Drawing on studies of environment and perception, Macnaghten and Urry argued that there are ambivalent and contested ‘affordances’ that ‘stem from the reciprocity between the environment and the organism, deriving from how people are kinaesthetically active within their world’ (Macnaghten and Urry, 2000: 169). Like walking, biking, or riding, driving and flying can be included among the active corporeal engagements of human bodies with the sensed world (Ingold, 2011), suggesting many different kinds of affordances between varied bodies, vehicles, and ‘movement-space’ (Thrift, 2003), including the affects and feelings that these produce. These sensory perceptions and feelings are neither located solely within the person nor produced solely by the car (or bike, or skateboard, or bus, etc.) as a moving object, but occur as a circulation of affects between different persons, different vehicles, and historically situated mobility cultures and geographies of mobility: ‘Motion and emotion’ are ‘kinaesthetically intertwined and produced together through a conjunction of bodies, technologies, and cultural practices’ (Sheller, 2004a: 227). Histories of mobility and place are equally concerned with rhythms, forces, atmospheres, affects, and materialities, whether riding on a steam train, driving an early motor car, or flying in an airplane (Adey, 2010; Edensor, 2014; Merriman, 2012).

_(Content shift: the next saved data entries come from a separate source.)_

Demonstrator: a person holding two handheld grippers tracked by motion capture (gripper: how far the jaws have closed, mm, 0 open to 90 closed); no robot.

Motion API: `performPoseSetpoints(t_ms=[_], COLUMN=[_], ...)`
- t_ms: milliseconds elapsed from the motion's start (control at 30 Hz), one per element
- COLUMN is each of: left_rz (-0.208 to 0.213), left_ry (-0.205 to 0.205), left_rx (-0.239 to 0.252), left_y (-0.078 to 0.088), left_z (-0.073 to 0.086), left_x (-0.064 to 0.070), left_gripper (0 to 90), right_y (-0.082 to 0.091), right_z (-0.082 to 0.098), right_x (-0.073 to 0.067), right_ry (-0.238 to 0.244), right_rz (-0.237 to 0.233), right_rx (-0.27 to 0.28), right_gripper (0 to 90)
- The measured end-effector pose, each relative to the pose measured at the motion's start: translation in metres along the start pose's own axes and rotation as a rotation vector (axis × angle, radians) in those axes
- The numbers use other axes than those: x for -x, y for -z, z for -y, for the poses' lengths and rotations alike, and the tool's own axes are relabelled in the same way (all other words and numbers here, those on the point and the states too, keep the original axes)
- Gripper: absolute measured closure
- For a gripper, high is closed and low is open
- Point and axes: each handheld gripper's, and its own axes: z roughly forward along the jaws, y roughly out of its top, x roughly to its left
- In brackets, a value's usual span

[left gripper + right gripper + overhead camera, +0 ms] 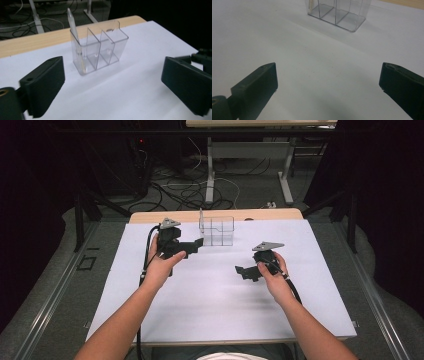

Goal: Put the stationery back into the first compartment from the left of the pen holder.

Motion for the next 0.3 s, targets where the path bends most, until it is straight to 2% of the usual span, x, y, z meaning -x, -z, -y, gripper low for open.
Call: performPoseSetpoints(t_ms=[200,300], left_rz=[0.004,0.005], left_ry=[0.019,0.026], left_rx=[-0.031,-0.037], left_y=[0.004,0.003], left_z=[0.028,0.035], left_x=[-0.003,-0.005], left_gripper=[0.2,0.2], right_y=[0.002,0.003], right_z=[0.000,0.000], right_x=[0.002,0.002], right_ry=[-0.008,-0.013], right_rz=[-0.001,0.003], right_rx=[0.004,0.003], right_gripper=[1.5,1.7])
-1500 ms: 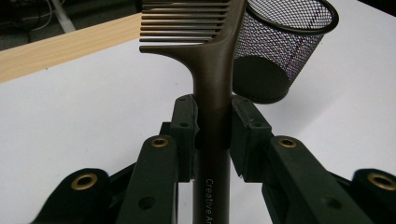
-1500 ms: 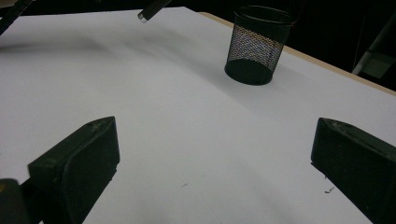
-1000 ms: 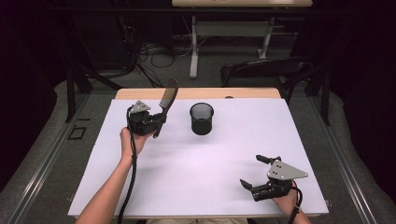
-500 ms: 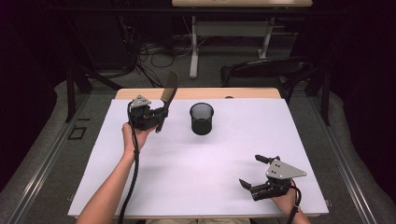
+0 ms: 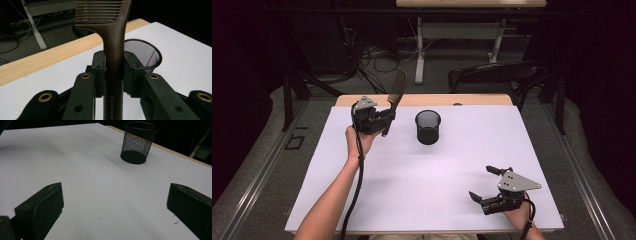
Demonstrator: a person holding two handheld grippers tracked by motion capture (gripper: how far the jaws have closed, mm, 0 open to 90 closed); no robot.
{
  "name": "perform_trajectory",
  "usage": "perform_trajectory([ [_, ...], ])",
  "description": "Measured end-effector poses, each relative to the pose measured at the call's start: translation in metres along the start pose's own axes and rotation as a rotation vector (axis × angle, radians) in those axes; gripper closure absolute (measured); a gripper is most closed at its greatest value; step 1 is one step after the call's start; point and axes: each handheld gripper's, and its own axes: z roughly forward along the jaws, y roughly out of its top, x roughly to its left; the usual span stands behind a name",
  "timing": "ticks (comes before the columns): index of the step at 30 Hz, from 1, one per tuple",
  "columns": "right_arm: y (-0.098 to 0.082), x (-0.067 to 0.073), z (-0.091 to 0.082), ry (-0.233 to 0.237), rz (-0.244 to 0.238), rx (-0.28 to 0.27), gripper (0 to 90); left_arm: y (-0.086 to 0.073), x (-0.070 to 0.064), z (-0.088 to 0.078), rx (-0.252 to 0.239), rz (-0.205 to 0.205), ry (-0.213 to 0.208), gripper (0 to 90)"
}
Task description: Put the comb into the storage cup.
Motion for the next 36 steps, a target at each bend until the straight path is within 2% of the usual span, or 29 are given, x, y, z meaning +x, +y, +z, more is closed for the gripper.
perform_trajectory([
  [12, 0.0, -0.001, 0.001, 0.001, 0.001, -0.001, 0.3, 0.008, -0.002, 0.004, -0.013, -0.002, -0.01, 72.4],
  [22, 0.0, 0.0, 0.001, 0.001, -0.001, 0.004, 0.4, 0.018, -0.006, 0.008, -0.039, 0.004, -0.015, 72.3],
  [36, 0.0, -0.002, -0.002, -0.008, 0.001, -0.001, 0.3, 0.023, -0.013, 0.014, -0.074, -0.008, -0.032, 72.4],
])
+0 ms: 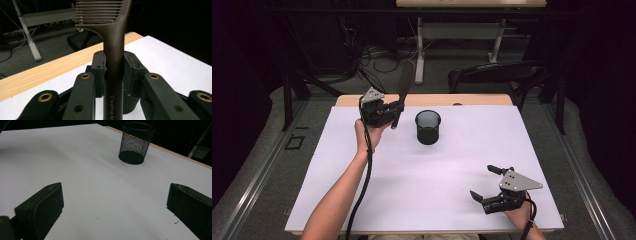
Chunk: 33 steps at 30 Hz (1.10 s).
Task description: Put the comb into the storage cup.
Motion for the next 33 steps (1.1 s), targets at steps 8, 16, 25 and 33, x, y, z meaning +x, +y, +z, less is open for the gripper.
perform_trajectory([
  [8, 0.0, 0.0, 0.001, 0.003, 0.001, 0.001, 0.4, 0.002, 0.001, 0.006, -0.017, -0.021, -0.008, 72.3],
  [16, 0.0, 0.0, 0.001, 0.004, 0.001, 0.001, 0.4, 0.005, -0.004, 0.012, -0.025, -0.016, -0.019, 72.3],
  [25, -0.001, 0.0, 0.001, 0.006, 0.001, 0.002, 0.4, 0.009, -0.007, 0.017, -0.04, -0.021, -0.027, 72.3],
  [33, 0.0, 0.0, 0.0, 0.005, 0.002, 0.001, 0.4, 0.012, -0.009, 0.021, -0.052, -0.022, -0.034, 72.3],
])
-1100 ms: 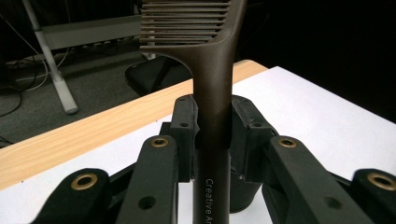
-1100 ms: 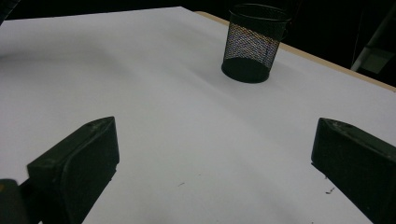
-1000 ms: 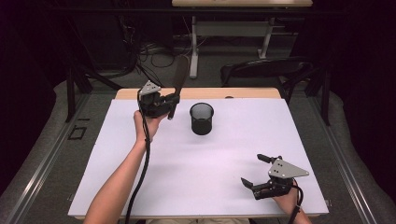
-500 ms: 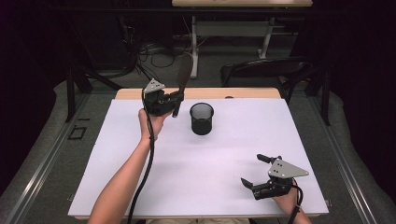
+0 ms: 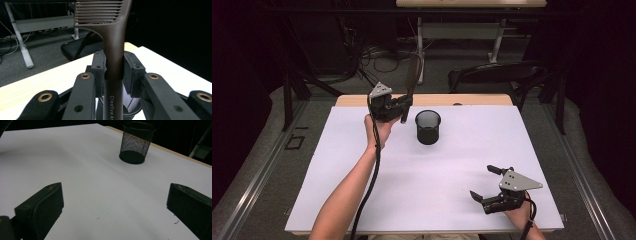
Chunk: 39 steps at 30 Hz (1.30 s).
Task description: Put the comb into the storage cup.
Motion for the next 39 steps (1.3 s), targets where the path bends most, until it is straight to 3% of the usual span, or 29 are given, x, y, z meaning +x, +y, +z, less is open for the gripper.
perform_trajectory([
  [39, 0.0, 0.0, -0.001, -0.002, -0.006, -0.003, 0.4, 0.003, -0.011, 0.026, -0.036, -0.017, -0.051, 72.3],
])
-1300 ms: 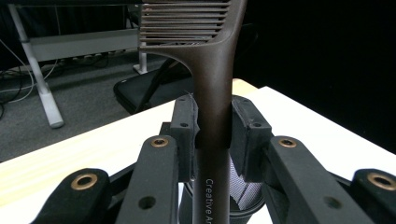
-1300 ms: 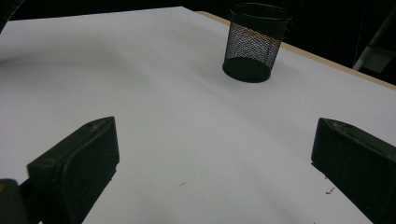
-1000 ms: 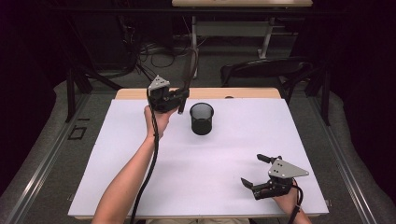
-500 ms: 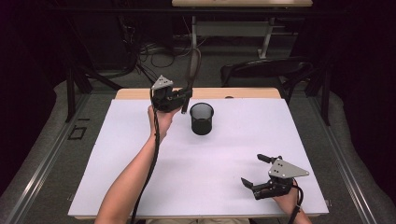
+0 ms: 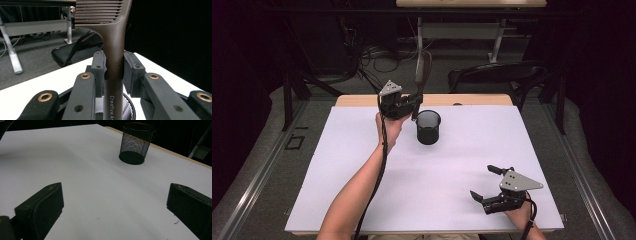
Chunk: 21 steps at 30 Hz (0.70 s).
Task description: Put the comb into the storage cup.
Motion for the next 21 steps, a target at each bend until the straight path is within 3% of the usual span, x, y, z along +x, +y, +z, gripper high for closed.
perform_trajectory([
  [21, 0.0, 0.0, 0.0, 0.002, 0.002, 0.0, 0.4, -0.004, -0.002, 0.014, -0.059, 0.0, -0.001, 72.3],
])
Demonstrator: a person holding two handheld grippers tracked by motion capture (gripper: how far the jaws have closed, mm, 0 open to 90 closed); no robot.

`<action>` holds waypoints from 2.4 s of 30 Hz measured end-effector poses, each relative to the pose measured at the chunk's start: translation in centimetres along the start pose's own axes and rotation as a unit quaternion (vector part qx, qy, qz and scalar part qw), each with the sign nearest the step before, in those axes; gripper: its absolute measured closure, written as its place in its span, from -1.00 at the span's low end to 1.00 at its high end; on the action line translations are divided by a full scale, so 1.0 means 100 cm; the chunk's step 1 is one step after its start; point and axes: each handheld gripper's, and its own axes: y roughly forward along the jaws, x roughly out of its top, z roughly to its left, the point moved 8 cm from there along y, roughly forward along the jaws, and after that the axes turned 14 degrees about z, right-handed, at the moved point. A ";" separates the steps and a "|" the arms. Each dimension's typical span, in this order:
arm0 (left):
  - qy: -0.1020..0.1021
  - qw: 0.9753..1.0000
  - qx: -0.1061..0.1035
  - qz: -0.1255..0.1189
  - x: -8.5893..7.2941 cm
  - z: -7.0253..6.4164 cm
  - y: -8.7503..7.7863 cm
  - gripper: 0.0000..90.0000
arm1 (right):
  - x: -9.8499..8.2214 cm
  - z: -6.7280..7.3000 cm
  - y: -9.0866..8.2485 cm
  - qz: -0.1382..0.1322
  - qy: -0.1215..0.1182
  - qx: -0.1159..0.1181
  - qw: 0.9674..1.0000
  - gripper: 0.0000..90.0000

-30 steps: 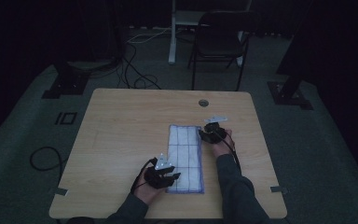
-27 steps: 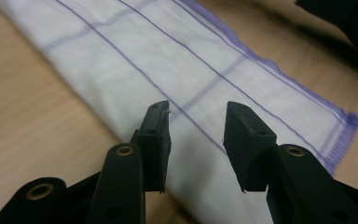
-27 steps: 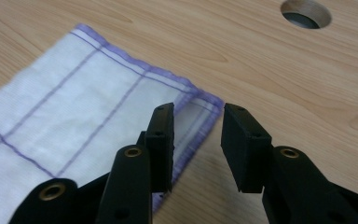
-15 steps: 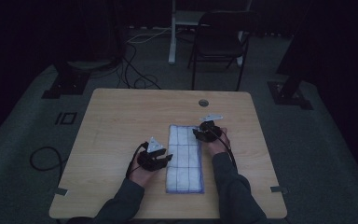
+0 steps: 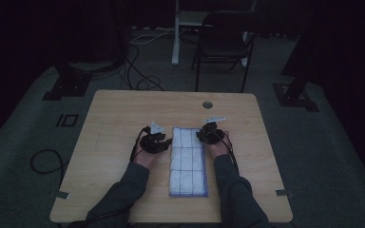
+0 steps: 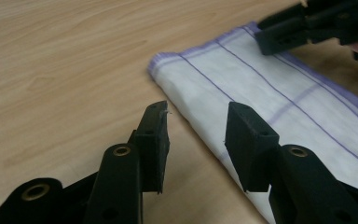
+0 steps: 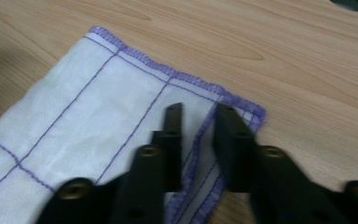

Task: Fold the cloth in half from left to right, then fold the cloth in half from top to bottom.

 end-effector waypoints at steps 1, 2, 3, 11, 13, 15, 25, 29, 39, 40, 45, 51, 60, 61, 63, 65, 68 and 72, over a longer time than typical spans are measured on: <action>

Along with spatiality and materiality there is also a growing interest in temporalities. Temporalities of slowness, stillness, waiting, and pauses, are all part of a wider sensuous geography of movement and dwelling in which human navigation of embodied, kinesthetic, and sensory environments are crucial (Dant, 2004; Jensen, 2010; Merleau-Ponty, 1962). Thus mobilities research ranges from the individual body up to the most complex systems. Building on Georg Simmel’s ideas of ‘urban metabolism’ and Henri Lefebvre’s ‘rhythmanalysis’ (Lefebvre, 2004), mobility theorists argue that bodies and objects shape cities, and in turn are shaped, through their rhythms of movement, their pace, and synchrony (Edensor, 2011, 2014). ‘Critical mobility thinking’ in the field of urban studies also calls for ‘re-conceptualising mobility and infrastructures as sites of (potential) meaningful interaction, pleasure, and cultural production’ (Jensen, 2009: 139), where people engage in ‘negotiation in motion’ and ‘mobile sense making’ (Jensen, 2010). Here processes of ‘designing mobilities’ (Jensen, 2014) have been a focus of attention, intersecting with the disciplines of architecture and design, but also the hybrid interface between physical and digital mobilities in the ‘transduction’ of ‘code/space’ which is increasingly automated, ubiquitous, and pervasive (Dodge and Kitchin, 2011).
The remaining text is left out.